Evaluation Framework to evaluate the quality and performance of Open AI models

caramelmacch commented 1 year ago

FMOps(Fundamental Model Ops) is a critical aspect of the lifecycle management of the performance and quality of Open AI based systems. It consists of several steps to ensure effective system operation and improvement. The evaluation framework plays an important role in the experimentation phase, facilitating rapid experimentation and providing valuable insights.
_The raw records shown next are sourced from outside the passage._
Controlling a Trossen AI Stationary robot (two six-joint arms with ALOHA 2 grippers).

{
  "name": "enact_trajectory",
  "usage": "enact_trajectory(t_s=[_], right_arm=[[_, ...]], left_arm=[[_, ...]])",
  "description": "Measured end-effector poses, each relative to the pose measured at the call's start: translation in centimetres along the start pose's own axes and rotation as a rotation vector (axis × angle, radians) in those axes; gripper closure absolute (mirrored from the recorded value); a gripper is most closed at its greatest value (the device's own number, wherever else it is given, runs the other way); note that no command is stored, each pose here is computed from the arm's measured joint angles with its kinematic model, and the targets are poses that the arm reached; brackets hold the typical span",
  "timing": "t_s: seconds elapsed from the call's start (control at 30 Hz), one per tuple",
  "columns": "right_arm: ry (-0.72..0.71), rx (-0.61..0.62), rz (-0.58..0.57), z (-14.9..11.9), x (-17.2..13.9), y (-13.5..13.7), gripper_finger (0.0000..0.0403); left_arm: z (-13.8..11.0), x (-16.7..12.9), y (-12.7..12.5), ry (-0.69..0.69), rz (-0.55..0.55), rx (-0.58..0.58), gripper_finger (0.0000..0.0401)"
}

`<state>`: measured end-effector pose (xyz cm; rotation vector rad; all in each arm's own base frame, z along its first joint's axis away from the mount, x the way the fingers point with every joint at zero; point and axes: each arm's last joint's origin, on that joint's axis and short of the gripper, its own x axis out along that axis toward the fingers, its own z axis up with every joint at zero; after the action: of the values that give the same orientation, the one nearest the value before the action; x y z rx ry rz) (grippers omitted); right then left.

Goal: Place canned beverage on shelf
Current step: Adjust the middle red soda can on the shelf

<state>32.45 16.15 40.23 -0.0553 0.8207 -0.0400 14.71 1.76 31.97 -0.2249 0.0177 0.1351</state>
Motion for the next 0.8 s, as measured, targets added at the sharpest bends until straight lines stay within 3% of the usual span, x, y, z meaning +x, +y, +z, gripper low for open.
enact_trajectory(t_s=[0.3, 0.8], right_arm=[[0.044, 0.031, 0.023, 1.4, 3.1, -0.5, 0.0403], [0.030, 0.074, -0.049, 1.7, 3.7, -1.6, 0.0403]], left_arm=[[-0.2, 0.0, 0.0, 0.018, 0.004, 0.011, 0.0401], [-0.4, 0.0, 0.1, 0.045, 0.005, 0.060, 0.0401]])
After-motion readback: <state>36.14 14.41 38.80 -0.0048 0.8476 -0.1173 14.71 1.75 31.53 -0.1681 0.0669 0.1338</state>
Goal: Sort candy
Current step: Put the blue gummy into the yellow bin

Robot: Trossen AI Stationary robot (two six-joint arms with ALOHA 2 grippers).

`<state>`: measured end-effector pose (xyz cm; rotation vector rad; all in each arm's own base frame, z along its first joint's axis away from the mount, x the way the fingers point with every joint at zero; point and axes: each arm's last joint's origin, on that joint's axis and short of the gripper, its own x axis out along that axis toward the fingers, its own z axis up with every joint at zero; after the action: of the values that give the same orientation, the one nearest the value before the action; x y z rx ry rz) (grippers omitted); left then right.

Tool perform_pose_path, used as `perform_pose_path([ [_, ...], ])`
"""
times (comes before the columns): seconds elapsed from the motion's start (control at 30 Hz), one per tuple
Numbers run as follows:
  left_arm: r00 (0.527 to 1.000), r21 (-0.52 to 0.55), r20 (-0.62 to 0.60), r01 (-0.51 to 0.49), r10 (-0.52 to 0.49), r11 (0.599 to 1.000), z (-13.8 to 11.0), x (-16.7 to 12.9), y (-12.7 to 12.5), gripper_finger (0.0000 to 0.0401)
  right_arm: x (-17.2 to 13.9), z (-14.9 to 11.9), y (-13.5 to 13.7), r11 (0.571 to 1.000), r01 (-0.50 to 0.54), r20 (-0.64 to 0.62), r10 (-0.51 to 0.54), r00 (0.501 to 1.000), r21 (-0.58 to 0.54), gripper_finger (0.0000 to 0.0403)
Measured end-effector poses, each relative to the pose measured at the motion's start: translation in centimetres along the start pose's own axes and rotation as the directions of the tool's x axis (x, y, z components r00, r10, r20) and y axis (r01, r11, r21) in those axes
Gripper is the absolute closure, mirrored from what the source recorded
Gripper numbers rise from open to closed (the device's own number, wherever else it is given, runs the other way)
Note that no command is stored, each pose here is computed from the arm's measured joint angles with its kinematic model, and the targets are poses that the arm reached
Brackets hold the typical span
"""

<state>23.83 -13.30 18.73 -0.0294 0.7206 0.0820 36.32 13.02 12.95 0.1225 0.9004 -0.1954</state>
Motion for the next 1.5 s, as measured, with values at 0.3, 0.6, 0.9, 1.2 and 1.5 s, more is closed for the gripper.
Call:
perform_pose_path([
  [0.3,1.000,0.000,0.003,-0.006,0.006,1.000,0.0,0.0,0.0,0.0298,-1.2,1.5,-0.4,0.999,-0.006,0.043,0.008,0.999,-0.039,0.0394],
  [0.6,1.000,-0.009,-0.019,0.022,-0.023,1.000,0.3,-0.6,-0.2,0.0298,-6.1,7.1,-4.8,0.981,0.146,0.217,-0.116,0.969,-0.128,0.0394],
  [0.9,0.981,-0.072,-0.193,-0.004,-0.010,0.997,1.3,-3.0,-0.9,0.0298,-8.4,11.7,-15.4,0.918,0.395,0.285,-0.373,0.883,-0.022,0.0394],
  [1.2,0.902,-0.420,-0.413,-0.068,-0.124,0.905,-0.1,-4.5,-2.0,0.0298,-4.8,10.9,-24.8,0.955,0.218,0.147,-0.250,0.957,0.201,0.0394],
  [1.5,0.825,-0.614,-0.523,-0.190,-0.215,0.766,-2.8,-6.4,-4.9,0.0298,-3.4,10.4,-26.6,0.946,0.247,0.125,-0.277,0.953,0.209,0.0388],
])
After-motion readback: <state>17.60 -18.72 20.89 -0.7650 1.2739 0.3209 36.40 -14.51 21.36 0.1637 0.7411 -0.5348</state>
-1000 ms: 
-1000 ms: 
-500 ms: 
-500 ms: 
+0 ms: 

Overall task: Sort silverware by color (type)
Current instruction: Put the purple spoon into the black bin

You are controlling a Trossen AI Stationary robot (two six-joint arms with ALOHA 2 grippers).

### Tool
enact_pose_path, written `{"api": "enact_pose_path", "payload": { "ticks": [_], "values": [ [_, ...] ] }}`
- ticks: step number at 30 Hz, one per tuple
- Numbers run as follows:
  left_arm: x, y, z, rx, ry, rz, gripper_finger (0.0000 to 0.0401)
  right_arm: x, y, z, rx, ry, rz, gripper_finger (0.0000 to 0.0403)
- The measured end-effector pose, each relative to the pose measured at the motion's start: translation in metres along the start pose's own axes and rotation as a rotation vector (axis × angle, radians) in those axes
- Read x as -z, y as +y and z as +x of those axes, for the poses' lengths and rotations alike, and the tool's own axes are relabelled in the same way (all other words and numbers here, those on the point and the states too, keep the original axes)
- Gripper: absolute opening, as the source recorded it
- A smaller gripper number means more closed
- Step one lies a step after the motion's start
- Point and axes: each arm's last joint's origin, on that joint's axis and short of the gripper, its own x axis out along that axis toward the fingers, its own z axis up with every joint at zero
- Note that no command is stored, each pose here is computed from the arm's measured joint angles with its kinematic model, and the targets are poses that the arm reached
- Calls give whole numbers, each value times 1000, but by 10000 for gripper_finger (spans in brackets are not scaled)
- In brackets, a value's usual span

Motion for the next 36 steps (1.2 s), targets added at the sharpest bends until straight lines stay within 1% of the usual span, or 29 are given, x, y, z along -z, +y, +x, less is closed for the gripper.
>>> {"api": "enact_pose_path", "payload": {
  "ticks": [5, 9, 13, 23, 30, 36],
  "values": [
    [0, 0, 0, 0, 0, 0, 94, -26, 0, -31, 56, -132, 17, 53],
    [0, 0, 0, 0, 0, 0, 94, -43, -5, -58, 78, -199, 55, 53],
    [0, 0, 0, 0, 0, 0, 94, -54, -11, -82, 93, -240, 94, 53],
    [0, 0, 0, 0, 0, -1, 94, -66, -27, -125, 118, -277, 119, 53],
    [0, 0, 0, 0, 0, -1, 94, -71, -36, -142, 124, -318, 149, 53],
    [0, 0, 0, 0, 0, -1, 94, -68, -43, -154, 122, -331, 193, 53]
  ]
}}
Based on my recent project, I'd like contribute to SK by providing a sample implementation of the evaluation framework for NL-to-SQL case. I already designed and developed the evaluation framework to evaluate the quality and the performance of NL-to-SQL capability of AOAI. The framework provides multiple statistical metrics and evaluation techniques to assess the performance of AOAI models in NL-to-SQL tasks. It consists of query exact match, semantic accuracy(=result exact match), query syntax validity, query diff, Levenshtein score, and cosine similarity, which provide valuable insights into the performance and accuracy of the NL-to-SQL system.

This is the sample result reports.

FYI, I also implemented SQL Server connector to check result set, query validity and query performance. It also queries to Embeddings model(text-embeddings-ada002) to get embeddings for Cosine Similarity.

Please let me move forward to make PRs. I also need suggestions where to push it. (I think "samples" would be ok)

evchaki commented 1 year ago

@caramelmacch - thanks for thinking about this! You should also check this out - https://devblogs.microsoft.com/semantic-kernel/use-natural-language-to-execute-sql-queries/ to make sure some of it is not duplicated.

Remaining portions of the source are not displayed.